Francisco
Saber discernir la voluntad de Dios
Queridos hermanos y hermanas, ¡buenos días!
En el itinerario dominical con el Evangelio de Mateo, llegamos hoy al punto crucial en el que Jesús, tras verificar que Pedro y los otros once habían creído en Él como Mesías e Hijo de Dios, comenzó «a manifestar a sus discípulos que tenía que ir a Jerusalén y padecer allí mucho..., ser ejecutado y resucitar al tercer día» (16, 21). Es un momento crítico en el que emerge el contraste entre el modo de pensar de Jesús y el de los discípulos. Pedro, incluso, siente el deber de reprender al Maestro, porque no puede atribuir al Mesías un final tan infame. Entonces Jesús, a su vez, reprende duramente a Pedro, lo pone «a raya», porque no piensa «como Dios, sino como los hombres» (cf. v. 23) y sin darse cuenta hace las veces de Satanás, el tentador.
Sobre este punto insiste, en la liturgia de este domingo, también el apóstol Pablo, quien, al escribir a los cristianos de Roma, les dice: «No os amoldéis a este mundo —no entrar en los esquemas de este mundo—, sino transformaos por la renovación de la mente, para que sepáis discernir cuál es la voluntad de Dios» (Rm 12, 2).

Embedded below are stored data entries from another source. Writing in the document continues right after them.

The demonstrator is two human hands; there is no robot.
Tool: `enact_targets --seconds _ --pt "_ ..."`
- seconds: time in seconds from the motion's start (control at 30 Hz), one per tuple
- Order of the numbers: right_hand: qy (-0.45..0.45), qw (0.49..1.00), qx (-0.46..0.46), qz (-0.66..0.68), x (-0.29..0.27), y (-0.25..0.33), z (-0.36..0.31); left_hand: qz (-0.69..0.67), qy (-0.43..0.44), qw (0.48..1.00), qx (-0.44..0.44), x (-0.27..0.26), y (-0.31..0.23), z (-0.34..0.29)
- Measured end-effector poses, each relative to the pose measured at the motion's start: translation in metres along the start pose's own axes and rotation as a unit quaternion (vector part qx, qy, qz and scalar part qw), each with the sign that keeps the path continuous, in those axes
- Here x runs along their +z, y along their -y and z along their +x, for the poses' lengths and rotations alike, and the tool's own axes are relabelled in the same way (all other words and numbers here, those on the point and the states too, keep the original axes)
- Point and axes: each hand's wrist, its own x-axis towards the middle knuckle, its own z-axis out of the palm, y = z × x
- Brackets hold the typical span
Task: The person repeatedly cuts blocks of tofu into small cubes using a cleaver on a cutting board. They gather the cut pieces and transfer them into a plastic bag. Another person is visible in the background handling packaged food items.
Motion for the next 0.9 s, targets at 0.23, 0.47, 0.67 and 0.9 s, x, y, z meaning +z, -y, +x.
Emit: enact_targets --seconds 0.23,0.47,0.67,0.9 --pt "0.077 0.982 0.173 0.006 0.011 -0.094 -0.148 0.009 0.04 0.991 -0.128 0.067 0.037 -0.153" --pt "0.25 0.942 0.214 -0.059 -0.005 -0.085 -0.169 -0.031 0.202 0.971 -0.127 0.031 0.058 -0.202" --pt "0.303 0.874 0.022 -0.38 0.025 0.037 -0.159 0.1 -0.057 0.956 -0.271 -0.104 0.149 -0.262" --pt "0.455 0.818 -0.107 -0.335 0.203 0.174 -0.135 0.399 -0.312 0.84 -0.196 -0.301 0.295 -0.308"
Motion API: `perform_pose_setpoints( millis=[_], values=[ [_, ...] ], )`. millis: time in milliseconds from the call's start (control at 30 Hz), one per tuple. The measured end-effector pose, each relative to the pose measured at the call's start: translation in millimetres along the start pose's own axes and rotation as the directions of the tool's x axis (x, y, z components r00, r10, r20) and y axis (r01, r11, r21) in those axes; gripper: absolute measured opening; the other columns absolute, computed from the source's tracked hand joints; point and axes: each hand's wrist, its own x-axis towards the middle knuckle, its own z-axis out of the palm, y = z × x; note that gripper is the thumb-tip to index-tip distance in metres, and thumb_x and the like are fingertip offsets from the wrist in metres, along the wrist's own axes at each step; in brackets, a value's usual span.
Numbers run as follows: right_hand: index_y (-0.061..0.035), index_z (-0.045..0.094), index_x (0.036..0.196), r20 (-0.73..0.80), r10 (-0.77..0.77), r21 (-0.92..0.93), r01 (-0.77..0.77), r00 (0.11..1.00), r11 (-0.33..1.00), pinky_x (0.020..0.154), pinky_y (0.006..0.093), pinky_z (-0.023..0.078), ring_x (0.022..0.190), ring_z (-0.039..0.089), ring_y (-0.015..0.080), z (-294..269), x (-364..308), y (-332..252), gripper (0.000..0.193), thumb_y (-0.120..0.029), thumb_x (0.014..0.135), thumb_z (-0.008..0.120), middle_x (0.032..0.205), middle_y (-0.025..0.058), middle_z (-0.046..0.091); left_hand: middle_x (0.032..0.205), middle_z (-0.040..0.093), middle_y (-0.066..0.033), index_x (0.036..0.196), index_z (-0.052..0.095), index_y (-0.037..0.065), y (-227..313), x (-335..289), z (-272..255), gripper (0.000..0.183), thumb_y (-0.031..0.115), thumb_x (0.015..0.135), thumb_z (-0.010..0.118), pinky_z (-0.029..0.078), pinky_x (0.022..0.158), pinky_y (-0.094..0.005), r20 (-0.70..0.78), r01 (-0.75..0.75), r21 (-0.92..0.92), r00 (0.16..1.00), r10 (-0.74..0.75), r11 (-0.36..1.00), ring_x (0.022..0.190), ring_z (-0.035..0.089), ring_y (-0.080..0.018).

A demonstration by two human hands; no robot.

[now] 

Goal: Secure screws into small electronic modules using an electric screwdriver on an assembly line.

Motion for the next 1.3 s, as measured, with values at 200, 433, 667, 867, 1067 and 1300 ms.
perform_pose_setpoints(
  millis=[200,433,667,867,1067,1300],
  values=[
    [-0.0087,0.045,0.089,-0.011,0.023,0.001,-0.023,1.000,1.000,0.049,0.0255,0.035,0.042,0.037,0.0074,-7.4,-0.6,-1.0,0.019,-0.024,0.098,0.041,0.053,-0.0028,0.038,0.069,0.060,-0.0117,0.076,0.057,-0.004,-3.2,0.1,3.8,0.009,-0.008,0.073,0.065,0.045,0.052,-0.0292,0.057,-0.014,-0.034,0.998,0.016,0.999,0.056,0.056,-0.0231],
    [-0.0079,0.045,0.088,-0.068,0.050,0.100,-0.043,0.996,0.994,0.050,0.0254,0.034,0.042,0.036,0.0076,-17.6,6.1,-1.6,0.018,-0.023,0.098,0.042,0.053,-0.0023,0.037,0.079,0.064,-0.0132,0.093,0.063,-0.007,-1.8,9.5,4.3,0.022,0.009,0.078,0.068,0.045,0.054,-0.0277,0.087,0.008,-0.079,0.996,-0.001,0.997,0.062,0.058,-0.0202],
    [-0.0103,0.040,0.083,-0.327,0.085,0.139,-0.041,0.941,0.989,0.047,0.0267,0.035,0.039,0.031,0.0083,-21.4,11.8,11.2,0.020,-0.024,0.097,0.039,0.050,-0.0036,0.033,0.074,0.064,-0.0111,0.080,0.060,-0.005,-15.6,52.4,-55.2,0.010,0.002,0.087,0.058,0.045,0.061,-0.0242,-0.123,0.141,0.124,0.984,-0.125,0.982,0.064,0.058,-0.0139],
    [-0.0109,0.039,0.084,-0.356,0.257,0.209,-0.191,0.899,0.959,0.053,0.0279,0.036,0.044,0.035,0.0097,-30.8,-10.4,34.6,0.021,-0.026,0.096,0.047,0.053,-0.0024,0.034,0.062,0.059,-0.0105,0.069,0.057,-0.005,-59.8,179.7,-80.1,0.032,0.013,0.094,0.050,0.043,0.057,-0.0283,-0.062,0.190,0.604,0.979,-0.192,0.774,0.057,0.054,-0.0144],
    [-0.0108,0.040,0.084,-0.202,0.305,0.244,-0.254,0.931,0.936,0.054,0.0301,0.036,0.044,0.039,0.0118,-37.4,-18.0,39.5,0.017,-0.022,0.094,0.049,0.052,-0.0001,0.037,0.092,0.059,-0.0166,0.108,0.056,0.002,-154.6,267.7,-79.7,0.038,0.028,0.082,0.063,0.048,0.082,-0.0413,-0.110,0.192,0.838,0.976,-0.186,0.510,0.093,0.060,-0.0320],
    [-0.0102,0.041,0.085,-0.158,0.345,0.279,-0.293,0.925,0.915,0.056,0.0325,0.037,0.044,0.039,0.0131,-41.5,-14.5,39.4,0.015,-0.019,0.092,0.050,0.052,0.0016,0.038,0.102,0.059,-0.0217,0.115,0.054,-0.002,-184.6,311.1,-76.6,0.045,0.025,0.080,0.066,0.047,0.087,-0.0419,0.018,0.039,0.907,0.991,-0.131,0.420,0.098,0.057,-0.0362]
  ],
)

En efecto, nosotros cristianos vivimos en el mundo, plenamente incorporados en la realidad social y cultural de nuestro tiempo, y es justo que sea así; pero esto comporta el riesgo de convertirnos en «mundanos», el riesgo de que «la sal pierda el sabor», como diría Jesús (cf. Mt 5, 13), es decir, que el cristiano se «agüe», pierda la carga de novedad que le viene del Señor y del Espíritu Santo. En cambio, tendría que ser al contrario: cuando en los cristianos permanece viva la fuerza del Evangelio, ella puede transformar «los criterios de juicio, los valores determinantes, los puntos de interés, las líneas de pensamiento, las fuentes inspiradoras y los modelos de vida» (Pablo VI, Exhort. ap. Evangelii nuntiandi, 19). Es triste encontrar cristianos «aguados», que se parecen al vino diluido, y no se sabe si son cristianos o mundanos, como el vino diluido no se sabe si es vino o agua. Es triste esto. Es triste encontrar cristianos que ya no son la sal de la tierra, y sabemos que cuando la sal pierde su sabor ya no sirve para nada. Su sal perdió el sabor porque se entregaron al espíritu del mundo, es decir, se convirtieron en mundanos.
Por ello es necesario renovarse continuamente recurriendo a la savia del Evangelio. ¿Cómo se puede hacer esto en la práctica? Ante todo leyendo y meditando el Evangelio cada día, de modo que la Palabra de Jesús esté siempre presente en nuestra vida. Recordadlo: os ayudará llevar siempre el Evangelio con vosotros: un pequeño Evangelio, en el bolsillo, en la cartera, y leer un pasaje durante el día. Pero siempre con el Evangelio, porque así se lleva la Palabra de Jesús y se la puede leer. Además, participando en la misa dominical, donde encontramos al Señor en la comunidad, escuchamos su Palabra y recibimos la Eucaristía que nos une a Él y entre nosotros; y además son muy importantes para la renovación espiritual las jornadas de retiro y de ejercicios espirituales. Evangelio, Eucaristía y oración. No lo olvidéis: Evangelio, Eucaristía, oración. Gracias a estos dones del Señor podemos configurarnos no al mundo, sino a Cristo, y seguirlo por su camino, la senda del «perder la propia vida» para encontrarla de nuevo (v. 25). «Perderla» en el sentido de donarla, entregarla por amor y en el amor —y esto comporta sacrificio, incluso la cruz— para recibirla nuevamente purificada, libre del egoísmo y de la hipoteca de la muerte, llena de eternidad.
La Virgen María nos precede siempre en este camino; dejémonos guiar y acompañar por ella.